Even the authors of the study themselves alluded to its methodological
problems.
Another
paper published in 1999 was deemed to demolish Wakefield’s hypothesis once and
for all. Taylor and colleagues [8] identified all 498 known patients with autism
spectrum disorders (ASD) in North East London who had been born in 1979 or
later. They failed to show any sudden increase in cases of autism with the
introduction of MMR vaccine in Britain in 1988.
Wakefield
[9] pointed out that although the MMR vaccine was introduced in 1988, there was
simultaneously a ‘catch-up’ campaign, targeted at all children, whatever
their age, who presumably had not received either monovalent mumps or rubella
vaccine. This would have smoothed out the ‘jump’ in incidence associated
with the first introduction of the vaccine that was expected. Another factor
that would smooth out the ‘jump’ is the variable delay between vaccination
and the development of autism mentioned earlier.
One
obvious weakness in the analysis of Taylor and coworkers that no one has
commented on, is in fitting exponential trends to the data, which is notoriously
unreliable. And separating the data into three groups, core autism, atypical
autism and Asperger’s syndrome as Taylor and coworkers did, makes it even
worse.
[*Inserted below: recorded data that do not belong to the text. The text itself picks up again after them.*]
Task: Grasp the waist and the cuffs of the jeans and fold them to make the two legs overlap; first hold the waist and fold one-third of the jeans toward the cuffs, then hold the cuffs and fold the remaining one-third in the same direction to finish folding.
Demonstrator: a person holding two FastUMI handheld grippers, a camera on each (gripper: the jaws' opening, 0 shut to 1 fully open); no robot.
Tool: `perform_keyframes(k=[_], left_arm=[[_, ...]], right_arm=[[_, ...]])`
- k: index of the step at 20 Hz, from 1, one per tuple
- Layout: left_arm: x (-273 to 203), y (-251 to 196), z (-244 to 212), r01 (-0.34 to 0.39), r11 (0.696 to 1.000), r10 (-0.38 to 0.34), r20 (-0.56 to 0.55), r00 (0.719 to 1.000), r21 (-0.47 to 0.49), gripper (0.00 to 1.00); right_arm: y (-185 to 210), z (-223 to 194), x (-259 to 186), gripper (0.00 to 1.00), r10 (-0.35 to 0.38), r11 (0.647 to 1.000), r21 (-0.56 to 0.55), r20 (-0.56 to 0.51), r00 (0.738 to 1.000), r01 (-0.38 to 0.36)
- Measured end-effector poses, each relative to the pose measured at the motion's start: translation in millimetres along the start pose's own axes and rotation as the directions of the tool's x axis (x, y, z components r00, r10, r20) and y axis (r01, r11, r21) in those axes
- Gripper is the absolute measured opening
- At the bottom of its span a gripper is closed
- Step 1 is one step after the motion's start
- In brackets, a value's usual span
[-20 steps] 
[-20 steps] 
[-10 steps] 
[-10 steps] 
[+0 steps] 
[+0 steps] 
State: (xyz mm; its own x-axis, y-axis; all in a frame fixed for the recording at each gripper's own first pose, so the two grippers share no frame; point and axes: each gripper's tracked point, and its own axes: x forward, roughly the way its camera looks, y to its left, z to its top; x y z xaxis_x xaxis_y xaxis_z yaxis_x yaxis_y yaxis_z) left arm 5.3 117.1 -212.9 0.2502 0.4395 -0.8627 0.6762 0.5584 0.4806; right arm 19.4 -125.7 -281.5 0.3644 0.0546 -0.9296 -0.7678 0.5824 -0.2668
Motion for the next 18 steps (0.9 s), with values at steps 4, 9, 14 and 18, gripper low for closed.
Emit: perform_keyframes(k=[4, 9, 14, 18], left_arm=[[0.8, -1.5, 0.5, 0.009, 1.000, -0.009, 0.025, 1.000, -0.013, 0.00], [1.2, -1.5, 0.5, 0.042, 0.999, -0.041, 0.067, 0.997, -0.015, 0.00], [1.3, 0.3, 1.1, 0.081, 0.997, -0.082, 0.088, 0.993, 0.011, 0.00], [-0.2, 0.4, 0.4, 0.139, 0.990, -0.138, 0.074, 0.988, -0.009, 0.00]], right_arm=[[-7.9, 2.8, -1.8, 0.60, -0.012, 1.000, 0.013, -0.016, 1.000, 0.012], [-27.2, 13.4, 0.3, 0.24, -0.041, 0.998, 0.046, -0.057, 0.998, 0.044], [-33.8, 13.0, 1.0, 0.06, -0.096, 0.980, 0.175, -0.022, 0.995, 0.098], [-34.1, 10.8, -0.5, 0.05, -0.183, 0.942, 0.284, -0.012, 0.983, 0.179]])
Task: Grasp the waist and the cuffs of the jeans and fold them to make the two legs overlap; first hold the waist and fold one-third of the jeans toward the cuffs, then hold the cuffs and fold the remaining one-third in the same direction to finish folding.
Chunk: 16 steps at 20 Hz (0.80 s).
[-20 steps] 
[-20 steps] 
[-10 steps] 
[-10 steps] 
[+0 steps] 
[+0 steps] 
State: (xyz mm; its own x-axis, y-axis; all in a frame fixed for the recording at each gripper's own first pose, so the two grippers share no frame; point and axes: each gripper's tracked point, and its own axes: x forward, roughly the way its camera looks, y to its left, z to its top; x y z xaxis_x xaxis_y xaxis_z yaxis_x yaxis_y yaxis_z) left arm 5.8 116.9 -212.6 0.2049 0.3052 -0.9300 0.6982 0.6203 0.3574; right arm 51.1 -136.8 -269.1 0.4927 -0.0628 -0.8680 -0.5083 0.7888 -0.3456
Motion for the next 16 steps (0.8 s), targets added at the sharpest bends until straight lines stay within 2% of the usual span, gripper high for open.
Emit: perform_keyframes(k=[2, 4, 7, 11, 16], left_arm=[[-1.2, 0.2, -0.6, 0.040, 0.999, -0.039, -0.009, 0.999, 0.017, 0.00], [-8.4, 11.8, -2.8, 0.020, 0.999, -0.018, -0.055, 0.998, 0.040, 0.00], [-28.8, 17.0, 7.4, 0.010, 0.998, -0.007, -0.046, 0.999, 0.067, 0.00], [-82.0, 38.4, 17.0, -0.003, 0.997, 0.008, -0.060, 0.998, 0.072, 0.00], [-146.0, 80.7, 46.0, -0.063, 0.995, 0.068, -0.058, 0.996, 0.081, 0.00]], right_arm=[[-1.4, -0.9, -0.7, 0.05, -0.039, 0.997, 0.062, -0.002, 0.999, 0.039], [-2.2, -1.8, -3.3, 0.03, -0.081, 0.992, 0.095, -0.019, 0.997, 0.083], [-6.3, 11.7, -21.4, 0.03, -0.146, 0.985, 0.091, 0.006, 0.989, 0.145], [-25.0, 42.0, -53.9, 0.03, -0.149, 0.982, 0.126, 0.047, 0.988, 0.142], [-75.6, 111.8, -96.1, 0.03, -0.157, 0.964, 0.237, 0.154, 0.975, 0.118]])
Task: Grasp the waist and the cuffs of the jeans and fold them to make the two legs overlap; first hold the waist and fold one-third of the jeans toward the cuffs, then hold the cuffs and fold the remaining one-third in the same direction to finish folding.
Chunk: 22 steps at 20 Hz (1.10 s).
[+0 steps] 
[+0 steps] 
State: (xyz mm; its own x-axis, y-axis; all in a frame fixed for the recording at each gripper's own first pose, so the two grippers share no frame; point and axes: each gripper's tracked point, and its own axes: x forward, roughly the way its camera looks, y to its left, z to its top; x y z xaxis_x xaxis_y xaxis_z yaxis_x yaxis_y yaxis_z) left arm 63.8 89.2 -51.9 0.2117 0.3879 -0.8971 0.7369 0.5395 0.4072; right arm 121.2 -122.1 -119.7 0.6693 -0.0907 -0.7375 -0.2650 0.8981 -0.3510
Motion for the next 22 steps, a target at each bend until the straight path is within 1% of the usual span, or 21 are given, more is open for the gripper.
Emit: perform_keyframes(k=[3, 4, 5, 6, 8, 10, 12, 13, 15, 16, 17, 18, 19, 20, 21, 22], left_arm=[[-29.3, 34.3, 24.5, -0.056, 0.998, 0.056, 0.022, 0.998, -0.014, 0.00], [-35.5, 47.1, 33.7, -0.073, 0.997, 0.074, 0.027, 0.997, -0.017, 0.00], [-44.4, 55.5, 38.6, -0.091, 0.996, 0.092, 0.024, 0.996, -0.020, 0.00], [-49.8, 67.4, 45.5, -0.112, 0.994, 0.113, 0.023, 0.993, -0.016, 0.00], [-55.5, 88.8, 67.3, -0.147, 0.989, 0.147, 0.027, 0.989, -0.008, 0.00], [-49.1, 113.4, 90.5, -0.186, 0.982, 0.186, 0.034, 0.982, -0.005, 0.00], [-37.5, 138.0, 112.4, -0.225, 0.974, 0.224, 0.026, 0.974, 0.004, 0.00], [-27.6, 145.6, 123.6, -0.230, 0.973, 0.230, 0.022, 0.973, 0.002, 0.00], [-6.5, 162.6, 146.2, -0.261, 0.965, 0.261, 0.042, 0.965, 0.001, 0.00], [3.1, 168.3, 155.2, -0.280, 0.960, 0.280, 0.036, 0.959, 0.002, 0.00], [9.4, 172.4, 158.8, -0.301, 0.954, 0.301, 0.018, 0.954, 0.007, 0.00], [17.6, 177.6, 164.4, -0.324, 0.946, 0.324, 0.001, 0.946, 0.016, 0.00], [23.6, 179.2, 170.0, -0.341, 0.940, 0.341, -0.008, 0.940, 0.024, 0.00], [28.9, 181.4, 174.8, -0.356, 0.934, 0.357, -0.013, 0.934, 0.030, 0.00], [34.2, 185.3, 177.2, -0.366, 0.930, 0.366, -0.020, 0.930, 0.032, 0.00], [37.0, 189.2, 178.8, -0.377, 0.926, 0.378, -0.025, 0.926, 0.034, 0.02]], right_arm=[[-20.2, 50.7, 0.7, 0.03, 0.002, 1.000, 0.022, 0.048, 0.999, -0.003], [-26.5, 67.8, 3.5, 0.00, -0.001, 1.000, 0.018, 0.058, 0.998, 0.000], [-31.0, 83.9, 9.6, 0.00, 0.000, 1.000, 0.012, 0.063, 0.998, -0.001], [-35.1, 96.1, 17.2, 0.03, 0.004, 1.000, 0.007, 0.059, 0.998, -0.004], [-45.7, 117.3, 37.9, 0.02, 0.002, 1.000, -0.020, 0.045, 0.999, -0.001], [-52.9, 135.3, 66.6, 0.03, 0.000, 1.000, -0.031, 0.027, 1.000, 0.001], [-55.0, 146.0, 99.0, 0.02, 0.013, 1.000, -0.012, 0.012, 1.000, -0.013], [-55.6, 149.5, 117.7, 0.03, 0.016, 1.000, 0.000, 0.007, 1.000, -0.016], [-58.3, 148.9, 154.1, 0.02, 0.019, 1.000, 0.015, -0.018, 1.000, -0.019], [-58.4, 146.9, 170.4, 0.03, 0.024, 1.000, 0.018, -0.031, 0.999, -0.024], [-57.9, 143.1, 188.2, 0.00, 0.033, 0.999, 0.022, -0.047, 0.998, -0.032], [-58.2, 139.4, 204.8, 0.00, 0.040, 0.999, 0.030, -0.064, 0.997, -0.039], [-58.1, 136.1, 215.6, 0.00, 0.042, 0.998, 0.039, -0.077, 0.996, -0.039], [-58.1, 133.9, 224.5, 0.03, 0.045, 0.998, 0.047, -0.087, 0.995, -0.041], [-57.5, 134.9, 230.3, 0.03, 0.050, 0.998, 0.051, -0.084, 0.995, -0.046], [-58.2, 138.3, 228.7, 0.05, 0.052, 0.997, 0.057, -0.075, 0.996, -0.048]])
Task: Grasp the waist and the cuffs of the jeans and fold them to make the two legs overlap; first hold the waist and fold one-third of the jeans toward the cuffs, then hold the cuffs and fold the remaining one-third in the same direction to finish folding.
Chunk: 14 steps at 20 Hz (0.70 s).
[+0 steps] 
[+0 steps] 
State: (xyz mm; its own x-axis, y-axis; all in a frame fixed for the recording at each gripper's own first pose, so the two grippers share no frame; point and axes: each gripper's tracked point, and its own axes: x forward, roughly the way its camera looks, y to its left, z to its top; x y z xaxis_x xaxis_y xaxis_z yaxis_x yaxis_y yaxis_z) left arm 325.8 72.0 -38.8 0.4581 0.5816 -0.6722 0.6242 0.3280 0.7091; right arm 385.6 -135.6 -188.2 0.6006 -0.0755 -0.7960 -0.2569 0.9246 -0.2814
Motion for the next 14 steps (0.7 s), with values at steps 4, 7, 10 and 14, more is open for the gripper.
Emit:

It is virtually impossible to distinguish between an exponential
increase that began in 1979 or in the year of vaccine introduction, 1988.
The
time-trend in the increase in autism was confirmed by researchers in the Boston
collaborative Drug Surveillance Program, Boston University School of Medicine,
based on GP records in the United Kingdom [10]. They found the incidence
of newly diagnosed autism increased sevenfold, from 0.3 per 10 000 in 1988 to
2.1 per 10 000 in 1999. (Actually, the peak value of 2.2 was reached in 1997).
In 114 boys born in 1988-1993, the risk of autism in 2-5 year old boys increased
nearly fourfold, from 8 per 10 000 in 1988 to 29 per 10 000 in 1993.